2) And (3) placing the battery subjected to the first acid adding in a water bath, connecting a charging wire clamp, starting a charger, and performing the process according to the process in the table 1.
TABLE 16-DZF-20 Process
| Step (ii) of | Means for | Current (A) | Time (h) | Electric quantity (Ah) |
| 1 | Charging of electricity | 0.4 | 0.5 | 0.2 |
| 2 | Charging of electricity | 0.8 | 0.5 | 0.4 |
| 3 | Charging of electricity | 1.6 | 0.5 | 0.8 |
| 4 | Charging of electricity | 3 | 0.5 | 1.5 |
| 5 | Charging of electricity | 3.5 | 0.875 | 3.0625 |
| 6 | Charging of electricity | 4 | 14 | 56 |
| 7 | Charging of electricity | 3 | 2.88 | 8.64 |
| 8 | Charging of electricity | 6.3 | 8.94 | 56.322 |
| 9 | Standing still | Standing for 1 |
1 | |
| 10 | Charging of electricity | 5.7 | 2.2 | 12.54 |
| 11 | Standing still | Standing for 1 |
1 | |
| 12 | Charging of electricity | 5.1 | 2.5 | 12.75 |
3) And (5) when the formation is finished and the charge amount reaches 126Ah, completely forming, namely finishing the conversion of the basic lead sulfate and the lead oxide.
4) And (3) adding the blending acid, adding the acid by using a vacuum acid adding machine, wherein the density of the blending acid is 1.60g/cm3, and after the addition of 68ml of the blending acid is finished, vacuumizing the battery once to ensure that the electrolyte enters the battery, and continuously operating according to the program in the table 1.

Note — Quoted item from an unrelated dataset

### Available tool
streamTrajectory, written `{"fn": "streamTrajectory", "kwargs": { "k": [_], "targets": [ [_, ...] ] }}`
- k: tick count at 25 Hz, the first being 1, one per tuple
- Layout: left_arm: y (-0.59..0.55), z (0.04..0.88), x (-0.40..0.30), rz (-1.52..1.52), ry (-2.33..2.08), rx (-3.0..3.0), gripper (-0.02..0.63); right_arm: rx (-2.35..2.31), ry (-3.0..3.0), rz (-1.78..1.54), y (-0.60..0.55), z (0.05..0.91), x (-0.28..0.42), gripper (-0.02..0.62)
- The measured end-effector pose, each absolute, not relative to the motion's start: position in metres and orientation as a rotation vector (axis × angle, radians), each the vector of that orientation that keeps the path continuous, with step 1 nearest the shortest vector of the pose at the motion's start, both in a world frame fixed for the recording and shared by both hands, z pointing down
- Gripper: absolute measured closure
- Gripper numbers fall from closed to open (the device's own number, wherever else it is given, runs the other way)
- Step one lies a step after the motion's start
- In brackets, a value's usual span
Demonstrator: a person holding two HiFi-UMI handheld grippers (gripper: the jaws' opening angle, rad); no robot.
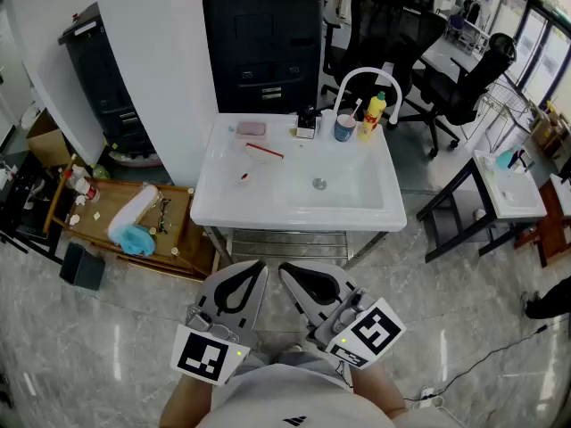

5) After the program operation is finished, continuously charging for 1.5-2 hours at the current of 0.55A, completely pumping out residual acid in a charging state, stopping the machine, taking the machine off the line, cleaning the battery, covering a safety valve rubber cap, and covering a cover plate to obtain a finished product battery.
Example 2
The semi-finished product of the battery with 6-DZF-20 glue sealed off line is taken, the method is adopted for acid addition and formation, and the sample preparation process is as follows:
1) adding acid for the first time, adding sulfuric acid solution with the density of 1.17g/cm3 into the lead storage battery to be added, adding the acid with the volume of 145ml and the acid absorption amount of about 86.34% of the saturated acid absorption amount of a partition plate, and adding the acid by using a vacuum acid adding machine.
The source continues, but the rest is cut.